人間ごときに対してそう思えたのは、或いは真奥たちと共に過ごした人間社会の中で人々の心に少なからず触れたからかもしれない。
「分かった、いいよ。」
「え?」
ここまでの流れに反して唐突にぶつけられた許諾の言葉に戸惑う花沢。
「僕は殺し合いに乗らないんじゃない。勝ち馬に乗っかりたいんだよ。で、アンタもそんな馬を知ってそうだ。」
だが、両者間の妙なエンパシーは漆原だけでなく花沢も感じ取ったようだ。花沢の戸惑いの色はすぐに消え去り、代わりに手のひらが差し出された。
「ああ、とっておきの勝ち馬さ。殺し合いに乗ることを選ぶのが馬鹿みたいに思えるくらいには、ね。」
握手を交わしながら、漆原は理解する。
ああ。やっぱりコイツも、絶対的な信頼と同時に避けようのない畏怖を覚える相手がいるのだ、と。

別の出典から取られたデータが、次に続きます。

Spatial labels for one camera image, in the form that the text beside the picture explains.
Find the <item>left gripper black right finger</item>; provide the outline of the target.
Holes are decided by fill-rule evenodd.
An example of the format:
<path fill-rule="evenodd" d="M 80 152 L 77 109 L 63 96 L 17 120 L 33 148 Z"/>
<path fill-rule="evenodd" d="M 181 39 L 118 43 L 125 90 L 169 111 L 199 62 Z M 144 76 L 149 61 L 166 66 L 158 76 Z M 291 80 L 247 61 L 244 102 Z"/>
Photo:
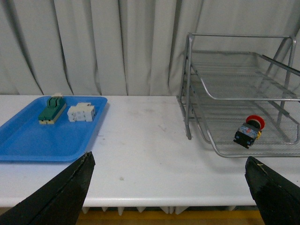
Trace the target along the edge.
<path fill-rule="evenodd" d="M 300 223 L 300 187 L 254 157 L 245 164 L 245 178 L 266 225 Z"/>

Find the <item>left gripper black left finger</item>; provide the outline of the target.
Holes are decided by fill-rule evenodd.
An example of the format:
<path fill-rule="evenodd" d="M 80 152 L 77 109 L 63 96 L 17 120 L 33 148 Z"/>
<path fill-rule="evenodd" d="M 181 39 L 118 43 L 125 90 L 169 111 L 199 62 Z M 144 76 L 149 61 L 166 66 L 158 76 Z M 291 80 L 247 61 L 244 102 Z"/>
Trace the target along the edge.
<path fill-rule="evenodd" d="M 95 160 L 85 153 L 36 192 L 6 211 L 2 225 L 74 225 L 89 190 Z"/>

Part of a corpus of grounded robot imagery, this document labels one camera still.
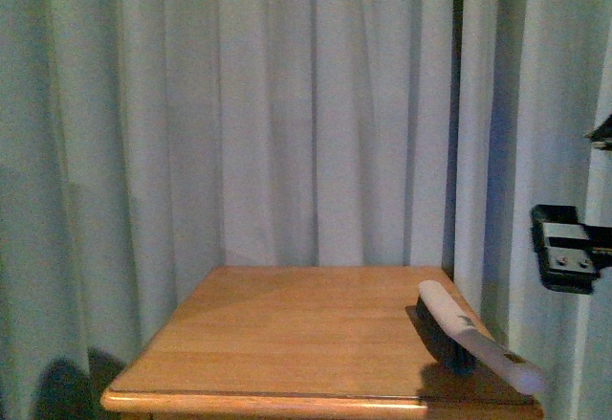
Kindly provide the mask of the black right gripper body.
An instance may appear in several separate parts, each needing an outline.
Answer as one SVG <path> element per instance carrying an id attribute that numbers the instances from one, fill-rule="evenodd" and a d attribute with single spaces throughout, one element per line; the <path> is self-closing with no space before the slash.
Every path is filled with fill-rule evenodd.
<path id="1" fill-rule="evenodd" d="M 542 285 L 555 292 L 591 295 L 611 266 L 611 229 L 581 223 L 572 206 L 531 209 L 532 241 Z"/>

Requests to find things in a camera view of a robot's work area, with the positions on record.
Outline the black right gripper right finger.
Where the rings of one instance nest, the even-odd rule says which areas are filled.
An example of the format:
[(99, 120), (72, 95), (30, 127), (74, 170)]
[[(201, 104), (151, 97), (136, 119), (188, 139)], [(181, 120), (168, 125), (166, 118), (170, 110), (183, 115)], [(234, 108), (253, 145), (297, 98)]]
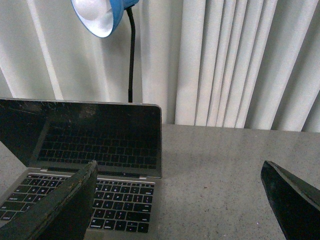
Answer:
[(272, 161), (260, 178), (270, 207), (287, 240), (320, 238), (320, 190)]

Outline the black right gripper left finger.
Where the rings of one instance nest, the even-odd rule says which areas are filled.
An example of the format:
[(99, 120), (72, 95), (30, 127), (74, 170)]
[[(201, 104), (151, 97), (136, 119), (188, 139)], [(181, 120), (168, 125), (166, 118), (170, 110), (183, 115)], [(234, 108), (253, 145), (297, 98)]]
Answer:
[(29, 210), (0, 228), (2, 240), (82, 240), (91, 215), (98, 174), (89, 162)]

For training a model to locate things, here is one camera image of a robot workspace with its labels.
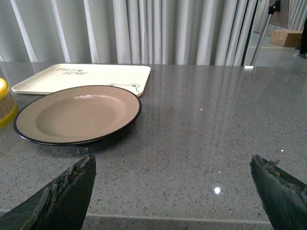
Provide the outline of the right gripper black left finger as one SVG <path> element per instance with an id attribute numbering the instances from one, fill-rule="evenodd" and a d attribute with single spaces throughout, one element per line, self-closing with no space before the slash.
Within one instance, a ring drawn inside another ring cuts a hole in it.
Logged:
<path id="1" fill-rule="evenodd" d="M 80 230 L 96 176 L 93 155 L 85 155 L 26 201 L 0 218 L 2 230 Z"/>

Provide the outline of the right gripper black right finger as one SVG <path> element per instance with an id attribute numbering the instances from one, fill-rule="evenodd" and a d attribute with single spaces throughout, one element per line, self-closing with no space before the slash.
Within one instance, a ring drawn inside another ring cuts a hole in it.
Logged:
<path id="1" fill-rule="evenodd" d="M 262 206 L 275 230 L 307 228 L 307 185 L 277 166 L 253 155 L 251 174 Z"/>

『勝ち馬』を語るその手は、無意識下だろうが……小刻みに震えていたのだから。
【D-2/岩場/一日目 深夜】
【漆原半蔵@はたらく魔王さま!】
[状態]:健康
[装備]:無し
[道具]:基本支給品 不明支給品(1~3)
[思考・状況]
基本行動方針:勝ち馬に乗っかる。
一.真奥と遊佐を怒らせちゃって……姫神、知らないからね。
二.ひとまず花沢に同行する。
※サリエルを追い払った時期より後からの参戦です。
【花沢輝気@モブサイコ100】
[状態]:健康
[装備]:金字塔のジャケット@ペルソナ5
[道具]:基本支給品 不明支給品(0~2)
[思考・状況]
基本行動方針:殺し合いには乗らない。
一.同志を集めよう。
二.影山茂夫への尊敬と、無意識な恐怖。
※『爪』の第7支部壊滅後からの参戦です。桜威に刈られた後のカツラを装着してますが、支給品ではなく服装扱いです。
【支給品紹介】
【金字塔のジャケット@ペルソナ5】
花沢輝気に支給されたジャケット。防御力が高い上にHPが30UPする。